Не стану подробно описывать, какъ Китъ, впопыхахъ, набросалъ въ картонку такихъ вещей, которыя ни въ какомъ случаѣ не могли понадобиться его матери, и забылъ уложить тѣ, которыя ей были необходимы въ дорогѣ; какъ пошли за сосѣдкой и насилу-то насилу уговорили ее присмотрѣть за дѣтьми въ отсутствіе матери; какъ дѣти расплакались, услыхавъ, что мама уѣзжаетъ, и какъ они весело смѣялись, когда имъ пообѣщали купить какихъ-то неслыханныхъ и несуществующихъ игрушекъ; какъ мать, прощаясь съ ними, долго-долго ихъ цѣловала, такъ что Китъ чуть было не разсердился, но это ему никакъ не удавалось, и т. д. Скажу только, что они просрочили всего нѣсколько минутъ: когда они подходили къ конторѣ нотаріуса, у подъѣзда уже стояла почтовая карета.
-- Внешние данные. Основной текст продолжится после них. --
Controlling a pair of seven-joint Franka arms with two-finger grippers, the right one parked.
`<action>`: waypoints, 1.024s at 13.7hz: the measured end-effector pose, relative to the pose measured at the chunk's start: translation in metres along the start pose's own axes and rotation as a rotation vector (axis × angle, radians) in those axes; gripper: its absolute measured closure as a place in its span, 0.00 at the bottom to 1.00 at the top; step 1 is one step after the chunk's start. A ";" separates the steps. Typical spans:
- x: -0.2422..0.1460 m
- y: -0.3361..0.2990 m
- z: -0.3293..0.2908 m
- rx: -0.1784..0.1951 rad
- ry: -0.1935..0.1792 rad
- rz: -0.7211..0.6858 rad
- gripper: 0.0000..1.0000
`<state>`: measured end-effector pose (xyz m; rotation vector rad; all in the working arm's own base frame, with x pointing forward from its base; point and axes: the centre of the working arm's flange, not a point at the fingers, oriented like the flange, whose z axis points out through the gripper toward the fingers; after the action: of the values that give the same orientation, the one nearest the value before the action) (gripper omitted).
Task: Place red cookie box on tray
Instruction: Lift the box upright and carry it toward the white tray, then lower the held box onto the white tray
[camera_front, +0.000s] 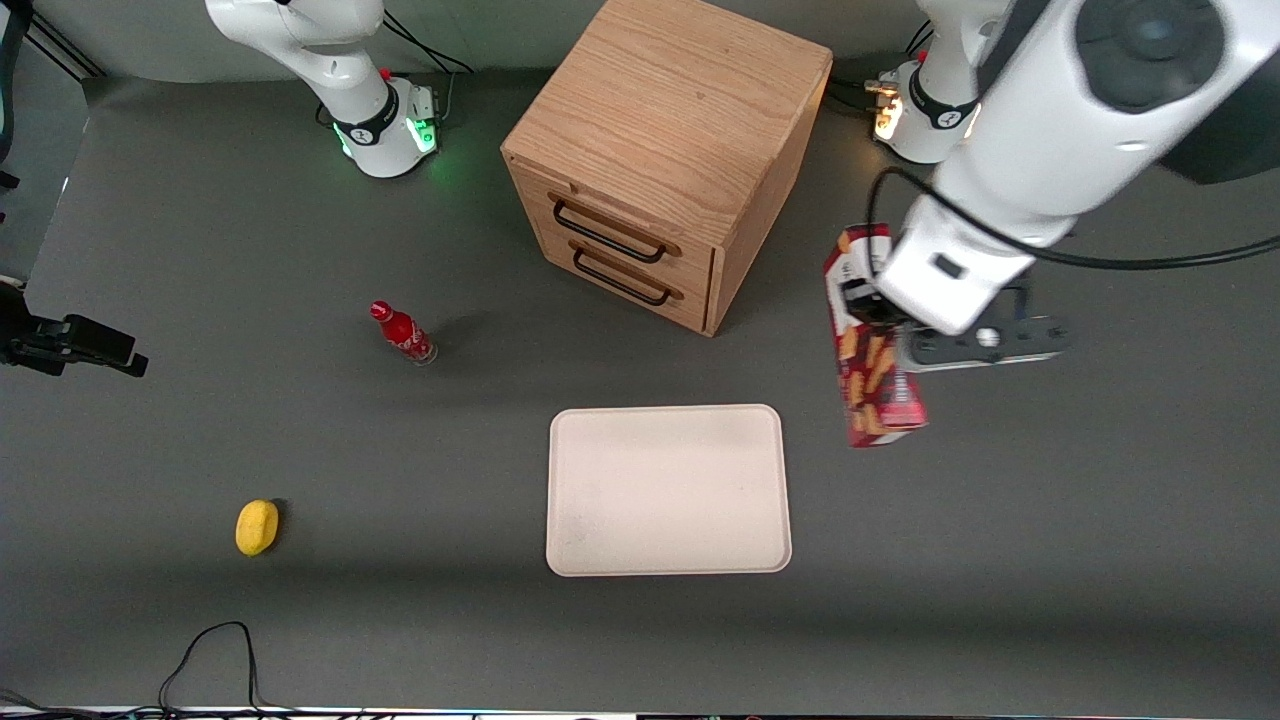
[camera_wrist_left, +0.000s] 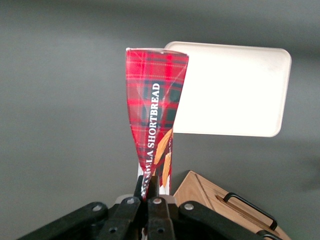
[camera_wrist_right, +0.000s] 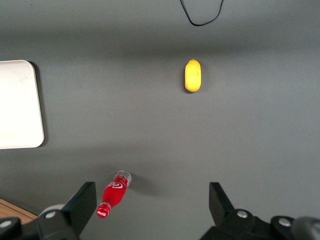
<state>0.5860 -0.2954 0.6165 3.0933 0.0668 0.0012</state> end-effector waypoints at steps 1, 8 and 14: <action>-0.003 0.014 0.007 0.004 0.002 0.056 0.97; 0.003 0.047 0.056 0.012 -0.033 0.126 0.97; 0.062 0.053 0.182 0.027 0.009 0.016 0.97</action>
<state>0.6507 -0.3544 0.4373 3.1208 0.0431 0.0147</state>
— Четверней! прошу покорно! воскликнулъ Китъ, пораженный такимъ великолѣпіемъ. Да ты понимаешь ли, мама… вѣдь ты поѣдешь въ этой каретѣ! Вотъ моя мать, сударь, она къ вашимъ услугамъ, обратился онъ къ незнакомцу.
— Отлично, отлично, сказалъ незнакомецъ. — Вы, пожалуйста, сударыня, не безпокойтесь. Я уже обо всемъ позаботился и вамъ будетъ очень удобно ѣхать. A гдѣ же сундукъ съ новыми платьями и вещами для нихъ?
— Онъ здѣсь, сказалъ нотаріусъ. — Христофоръ, поставь его въ карету.
— Пожалуйте его сюда. Вотъ онъ уже и на мѣстѣ, говорилъ Китъ.
— Теперь садитесь!
Незнакомецъ подалъ руку м-съ Неббльзъ и самымъ деликатнымъ манеромъ подсадилъ ее въ экипажъ, а затѣмъ и самъ сѣлъ рядомъ съ ней.
Взвились ступеньки, захлопнулись дверцы и карета покатила. Мать Кита высунулась изъ окна и, махая мокрымъ платкомъ, выкрикивала сыну разныя наставленія относительно дѣтей, но ихъ, разумѣется, кромѣ нея, никто не слышалъ.